Monthly Archives: June 2012

Three persecuted sainted doctors of the church

Teresa of Avila, John of the Cross, and John of Avila are three Spanish saints who have much in common besides knowing each other. Each one wrote treatises on mystical theology. All were involved in the reform of the Church in Spain – Teresa and John of the Cross being the great reformers of the Carmelites, founders of the Discalced Carmelites. John of Avila was one of Teresa’s spiritual advisors. And, this October, John of Avila will join these other two saints as a doctor of the church.

But there is more. Each of them had Jewish roots and each of them suffered at the hands of the church.

John of the Cross was imprisoned by fellow Carmelites who did not want his reform. He escaped the prison and went on with his work of reform.

Teresa of Avila was investigated by the Inquisition. She was suspected of being connected with the Alumbrados, a group of mystics suspected of heresy. Another possible reason is that her family roots were Jewish. The charges against her were dismissed.

John of Avila was not so fortunate. He was a great preacher who called the church in Spain to conversion and was very critical of the rich and the accumulation of wealth. His Jewish roots also brought suspicion on him. He spent almost a year in prison, courtesy of the Inquisition.

But all are canonized and, as of October, all will be recognized as doctors of the church.

It’s very interesting how these saints who were persecuted by members of the church are now honored as doctors and teachers of the church, examples for us to follow.

A friend of mine, Todd Flowerday, is beginning a fortnight of worthy women – an response to the US Bishops Fortnight of  Freedom. Catch his daily reflections at Catholic Sensibility – here.

Transformation and Eucharist

Over the past few months I been reading a book by Anselm Grün, OSB, Images of Jesus, with fifty short meditations on Jesus. At the end of the book he has a chapter entitled, “The eucharist as an encounter with Jesus.”

He includes a moving paragraph on the epiclesis of the Eucharist Prayer,  a meditation which speaks to my sense of the transformation which Christ wants for all of us, which begins with the transformation of the bread and wine into the body and blood of Christ.

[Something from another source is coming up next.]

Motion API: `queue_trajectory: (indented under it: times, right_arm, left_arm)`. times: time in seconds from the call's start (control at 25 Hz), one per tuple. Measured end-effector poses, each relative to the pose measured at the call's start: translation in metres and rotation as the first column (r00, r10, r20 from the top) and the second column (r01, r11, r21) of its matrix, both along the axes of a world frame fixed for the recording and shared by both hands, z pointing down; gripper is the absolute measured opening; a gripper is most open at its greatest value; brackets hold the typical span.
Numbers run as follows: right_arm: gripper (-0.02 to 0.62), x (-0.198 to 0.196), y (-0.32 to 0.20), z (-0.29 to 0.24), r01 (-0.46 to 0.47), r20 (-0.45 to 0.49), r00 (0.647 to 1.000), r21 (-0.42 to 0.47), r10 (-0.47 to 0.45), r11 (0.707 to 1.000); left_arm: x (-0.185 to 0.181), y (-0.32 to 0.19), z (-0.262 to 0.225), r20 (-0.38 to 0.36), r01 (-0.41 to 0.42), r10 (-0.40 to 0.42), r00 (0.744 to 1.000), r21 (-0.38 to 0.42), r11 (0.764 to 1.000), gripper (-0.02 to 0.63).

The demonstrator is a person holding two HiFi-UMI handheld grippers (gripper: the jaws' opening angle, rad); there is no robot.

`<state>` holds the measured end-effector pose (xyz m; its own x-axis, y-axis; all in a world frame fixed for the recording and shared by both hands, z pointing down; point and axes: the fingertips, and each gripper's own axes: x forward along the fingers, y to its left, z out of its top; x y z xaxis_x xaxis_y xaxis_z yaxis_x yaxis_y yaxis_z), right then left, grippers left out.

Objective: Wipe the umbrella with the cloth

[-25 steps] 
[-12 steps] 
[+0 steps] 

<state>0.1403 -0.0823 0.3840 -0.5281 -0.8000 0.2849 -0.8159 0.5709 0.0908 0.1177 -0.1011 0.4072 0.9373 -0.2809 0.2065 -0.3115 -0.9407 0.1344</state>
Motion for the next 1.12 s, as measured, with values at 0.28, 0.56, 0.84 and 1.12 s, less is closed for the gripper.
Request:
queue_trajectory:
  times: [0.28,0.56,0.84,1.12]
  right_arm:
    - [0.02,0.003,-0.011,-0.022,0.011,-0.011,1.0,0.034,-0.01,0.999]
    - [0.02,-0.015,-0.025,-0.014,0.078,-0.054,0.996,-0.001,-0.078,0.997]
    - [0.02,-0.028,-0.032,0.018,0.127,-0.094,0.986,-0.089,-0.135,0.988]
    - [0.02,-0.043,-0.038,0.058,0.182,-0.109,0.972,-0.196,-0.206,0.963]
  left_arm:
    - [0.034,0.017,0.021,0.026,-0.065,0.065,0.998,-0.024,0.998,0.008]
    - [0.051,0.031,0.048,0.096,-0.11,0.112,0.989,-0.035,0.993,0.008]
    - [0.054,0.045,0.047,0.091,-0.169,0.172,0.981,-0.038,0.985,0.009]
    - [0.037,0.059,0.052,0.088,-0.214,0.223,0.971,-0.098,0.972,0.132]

Two rites [in the eucharist] … affect me every day. One rite is the prayer before the transformation, the so-called epiclesis, in which with outstretched hands I call down the Holy Spirit upon the gifts of read and wine, so that they become the body and blood of Jesus. For me that is the daily prayer that the Holy Spirit will transform my work, my conflicts, my longings and wishes, my disappointments and bitternesses, so that Jesus’ spirit shines out in them. I want Jesus to come not only in bread and wine but in all that I think, speak and do. Everything is to make Christ known. And through Christ everything is to become bread and wine for men and women, something that feeds them and gladdens their hearts. (p. 174)

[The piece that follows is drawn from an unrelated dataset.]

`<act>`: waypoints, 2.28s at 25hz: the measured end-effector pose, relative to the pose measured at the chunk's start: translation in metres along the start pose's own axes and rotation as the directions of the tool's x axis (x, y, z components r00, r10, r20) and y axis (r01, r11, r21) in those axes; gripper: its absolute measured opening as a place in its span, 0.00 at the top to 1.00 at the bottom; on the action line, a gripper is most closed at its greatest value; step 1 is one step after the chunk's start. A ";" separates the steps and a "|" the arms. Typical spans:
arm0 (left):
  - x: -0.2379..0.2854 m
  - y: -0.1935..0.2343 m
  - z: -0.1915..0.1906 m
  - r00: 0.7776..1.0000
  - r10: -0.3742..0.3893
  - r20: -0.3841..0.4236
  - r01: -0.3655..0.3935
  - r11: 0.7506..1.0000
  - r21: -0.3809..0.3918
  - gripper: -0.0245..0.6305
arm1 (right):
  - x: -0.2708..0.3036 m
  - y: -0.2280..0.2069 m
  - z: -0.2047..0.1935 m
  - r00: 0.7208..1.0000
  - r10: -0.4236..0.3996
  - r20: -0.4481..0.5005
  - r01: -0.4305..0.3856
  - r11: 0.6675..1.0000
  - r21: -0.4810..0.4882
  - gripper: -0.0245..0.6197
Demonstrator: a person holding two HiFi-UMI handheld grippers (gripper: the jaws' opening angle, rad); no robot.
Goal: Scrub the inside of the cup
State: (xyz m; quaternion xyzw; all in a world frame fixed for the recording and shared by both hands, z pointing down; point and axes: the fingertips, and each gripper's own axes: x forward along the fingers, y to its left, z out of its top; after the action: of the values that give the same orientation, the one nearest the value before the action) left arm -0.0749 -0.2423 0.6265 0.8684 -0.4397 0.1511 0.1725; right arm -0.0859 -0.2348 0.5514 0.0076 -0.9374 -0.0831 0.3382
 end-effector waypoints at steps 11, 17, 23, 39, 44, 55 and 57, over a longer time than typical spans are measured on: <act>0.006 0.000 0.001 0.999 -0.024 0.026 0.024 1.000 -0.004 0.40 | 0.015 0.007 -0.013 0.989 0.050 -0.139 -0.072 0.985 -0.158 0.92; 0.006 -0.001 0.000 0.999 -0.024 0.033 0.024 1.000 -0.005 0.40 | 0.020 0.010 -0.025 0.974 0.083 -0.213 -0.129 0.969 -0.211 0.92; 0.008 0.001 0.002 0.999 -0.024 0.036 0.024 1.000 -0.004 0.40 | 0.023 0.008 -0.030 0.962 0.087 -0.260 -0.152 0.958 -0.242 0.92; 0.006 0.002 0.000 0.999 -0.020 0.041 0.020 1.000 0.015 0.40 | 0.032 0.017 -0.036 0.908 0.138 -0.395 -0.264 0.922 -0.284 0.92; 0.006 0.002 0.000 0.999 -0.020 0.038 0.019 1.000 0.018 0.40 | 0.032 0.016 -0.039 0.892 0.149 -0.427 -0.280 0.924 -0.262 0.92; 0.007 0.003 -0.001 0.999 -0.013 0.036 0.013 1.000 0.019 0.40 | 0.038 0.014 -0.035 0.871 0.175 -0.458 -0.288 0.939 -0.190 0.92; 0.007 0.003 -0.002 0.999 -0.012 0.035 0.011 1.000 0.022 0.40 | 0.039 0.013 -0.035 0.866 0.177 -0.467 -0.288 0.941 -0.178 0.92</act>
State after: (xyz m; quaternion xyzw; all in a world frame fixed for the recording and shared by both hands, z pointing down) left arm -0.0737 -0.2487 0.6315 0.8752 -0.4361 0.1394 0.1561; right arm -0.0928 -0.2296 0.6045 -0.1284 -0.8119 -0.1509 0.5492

May God transform me and all I do, all I long for, and all I love so that we may become hope for all and a sign of God’s reign.

Evangelizing as Jesus did

There’s a beautiful description of evangelization in Anselm Grün’s  “Jesus the Story Teller” in  Images of Jesus, p. 131:

The art of Jesus is that he doesn’t constantly utter the word God and proclaim every possible doctrine about God. Rather, he talks to people in such a way that God dawns in them. When Jesus tells stories, his hearers are as it were created anew. They find that they are transformed by God’s grace.

As I look at the way I try to “teach,” I try to find ways that God may dawn in the people – not talking at them, but exploring with them what God is doing with us.

Five years of mission

On June 13, 2007, I arrived in Santa Rosa de Copán, Honduras, to begin my ministry with the diocese. Five years later, I can say that it was one of the best things that ever happened to me in my life.

It “happened” to me.

I did not plan to be here in Honduras, but God has a way of calling us out of our complacency and challenging us.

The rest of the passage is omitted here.